Whether you are a well-established or first-time fund manager, you will have direct access to team with years of technical expertise and a hands-on approach to support the day-to-day running of your fund.

Funds set up in Mauritius enjoy a low tax regime and have access to its extensive network of double tax treaties. The maximum income tax levied on a fund that is tax resident in Mauritius is 3% under the Partial Exemption Regime. There is no capital gains tax in Mauritius and no withholding tax on dividends and interest in Mauritius. There are also no exchange controls in force and funds can be repatriated freely.

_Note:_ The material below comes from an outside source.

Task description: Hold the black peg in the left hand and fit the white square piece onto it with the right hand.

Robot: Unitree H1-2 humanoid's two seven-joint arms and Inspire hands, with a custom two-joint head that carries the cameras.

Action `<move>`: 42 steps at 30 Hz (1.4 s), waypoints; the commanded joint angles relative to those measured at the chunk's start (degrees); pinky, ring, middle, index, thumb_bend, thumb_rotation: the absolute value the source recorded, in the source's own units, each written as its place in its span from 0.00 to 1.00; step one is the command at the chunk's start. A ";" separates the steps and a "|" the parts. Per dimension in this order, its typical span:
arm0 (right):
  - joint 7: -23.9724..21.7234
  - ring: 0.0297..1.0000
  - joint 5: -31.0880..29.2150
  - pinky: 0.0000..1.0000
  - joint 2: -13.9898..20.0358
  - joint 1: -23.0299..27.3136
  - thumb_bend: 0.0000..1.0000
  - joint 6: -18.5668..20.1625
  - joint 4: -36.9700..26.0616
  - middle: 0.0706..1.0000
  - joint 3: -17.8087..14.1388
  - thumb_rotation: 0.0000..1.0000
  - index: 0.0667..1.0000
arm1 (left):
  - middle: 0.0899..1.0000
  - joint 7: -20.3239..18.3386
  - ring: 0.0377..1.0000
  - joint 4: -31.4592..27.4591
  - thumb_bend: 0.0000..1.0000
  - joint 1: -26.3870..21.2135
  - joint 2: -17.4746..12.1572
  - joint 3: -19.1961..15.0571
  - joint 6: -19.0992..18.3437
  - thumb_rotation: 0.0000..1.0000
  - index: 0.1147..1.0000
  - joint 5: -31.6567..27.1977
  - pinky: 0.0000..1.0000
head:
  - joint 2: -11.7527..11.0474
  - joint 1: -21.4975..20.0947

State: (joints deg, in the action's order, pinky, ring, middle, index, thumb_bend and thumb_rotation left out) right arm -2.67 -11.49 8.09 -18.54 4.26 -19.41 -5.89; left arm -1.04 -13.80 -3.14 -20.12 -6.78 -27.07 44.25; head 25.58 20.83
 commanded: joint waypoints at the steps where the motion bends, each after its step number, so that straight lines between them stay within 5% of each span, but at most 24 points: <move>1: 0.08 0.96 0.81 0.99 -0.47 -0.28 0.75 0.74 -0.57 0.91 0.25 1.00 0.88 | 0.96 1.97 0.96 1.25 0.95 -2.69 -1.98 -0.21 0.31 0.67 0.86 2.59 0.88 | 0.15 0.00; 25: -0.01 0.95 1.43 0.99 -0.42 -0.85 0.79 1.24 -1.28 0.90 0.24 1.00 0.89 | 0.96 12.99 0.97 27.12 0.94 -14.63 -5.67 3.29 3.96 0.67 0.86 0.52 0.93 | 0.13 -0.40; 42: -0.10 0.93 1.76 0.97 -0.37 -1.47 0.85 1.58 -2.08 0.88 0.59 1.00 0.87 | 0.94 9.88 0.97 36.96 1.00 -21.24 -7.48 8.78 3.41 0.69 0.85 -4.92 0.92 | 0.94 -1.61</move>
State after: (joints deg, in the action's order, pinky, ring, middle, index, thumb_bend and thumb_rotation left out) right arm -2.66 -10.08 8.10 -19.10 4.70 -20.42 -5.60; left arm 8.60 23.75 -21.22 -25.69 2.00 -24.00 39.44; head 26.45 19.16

A Mauritius Investment Fund can be structured as a company, a protected cell company, a variable cell company, a trust, a limited partnership, foundation or any other legal entity prescribed or approved by the Mauritius Financial Services Commission (FSC). Funds can either be open-ended – with a variable share capital – that fall under the Collective Investment Scheme (‘CIS’) category, or Closed-End Fund (‘CEF’) with a fixed share capital, often commonly known as private equity funds.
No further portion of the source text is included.